Meta today announced the MovieGen family of media foundation AI models that can generate realistic videos with sound based on text prompts. The MovieGen family includes two primary models: MovieGen Video and MovieGen Audio.
MovieGen Video is a 30-billion parameter transformer model that can generate high-quality, high-definition images and videos from a single text prompt. The generated videos can be up to 16 seconds long at a rate of 16 frames per second.
MovieGen Audio is a 13-billion parameter transformer model that can take a video input along with optional text prompts and generate high-fidelity audio up to 45 seconds long that syncs with the input video. This new audio model can generate ambient sound, instrumental background music, and Foley sound. Meta claims it delivers state-of-the-art results in audio quality, video-to-audio alignment, and text-to-audio alignment.

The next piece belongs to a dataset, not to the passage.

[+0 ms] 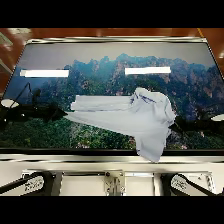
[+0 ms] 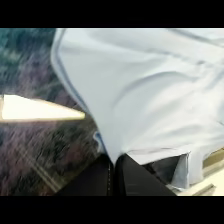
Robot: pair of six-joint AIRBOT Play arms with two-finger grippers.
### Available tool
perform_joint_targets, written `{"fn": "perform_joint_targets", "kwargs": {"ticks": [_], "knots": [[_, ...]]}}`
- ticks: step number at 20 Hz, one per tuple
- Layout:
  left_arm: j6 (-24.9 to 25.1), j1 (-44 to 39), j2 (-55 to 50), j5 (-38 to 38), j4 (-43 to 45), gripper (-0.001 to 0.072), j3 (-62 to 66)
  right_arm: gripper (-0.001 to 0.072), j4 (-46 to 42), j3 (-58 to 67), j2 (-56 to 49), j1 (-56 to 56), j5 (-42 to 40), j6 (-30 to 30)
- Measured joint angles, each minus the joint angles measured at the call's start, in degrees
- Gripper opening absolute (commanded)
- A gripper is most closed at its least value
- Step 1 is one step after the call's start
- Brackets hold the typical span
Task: Fold the shirts.
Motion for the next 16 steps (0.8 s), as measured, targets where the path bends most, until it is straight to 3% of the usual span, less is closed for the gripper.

These models are not just for creating brand-new videos. They can be used to edit existing videos using simple text prompts. MovieGen also allows users to make localized edits, such as adding, removing, or replacing elements, in addition to global changes like background or style changes. For example, if you have a video of someone throwing a ball with a simple text prompt, you can change the video so that the person is throwing a watermelon, preserving the rest of the original content.
MovieGen models will allow users to create personalized videos. By using an image of a person and a text prompt, these models can generate personalized videos that preserve human identity and motion. Meta claims these models deliver state-of-the-art results in character preservation and natural movement in video.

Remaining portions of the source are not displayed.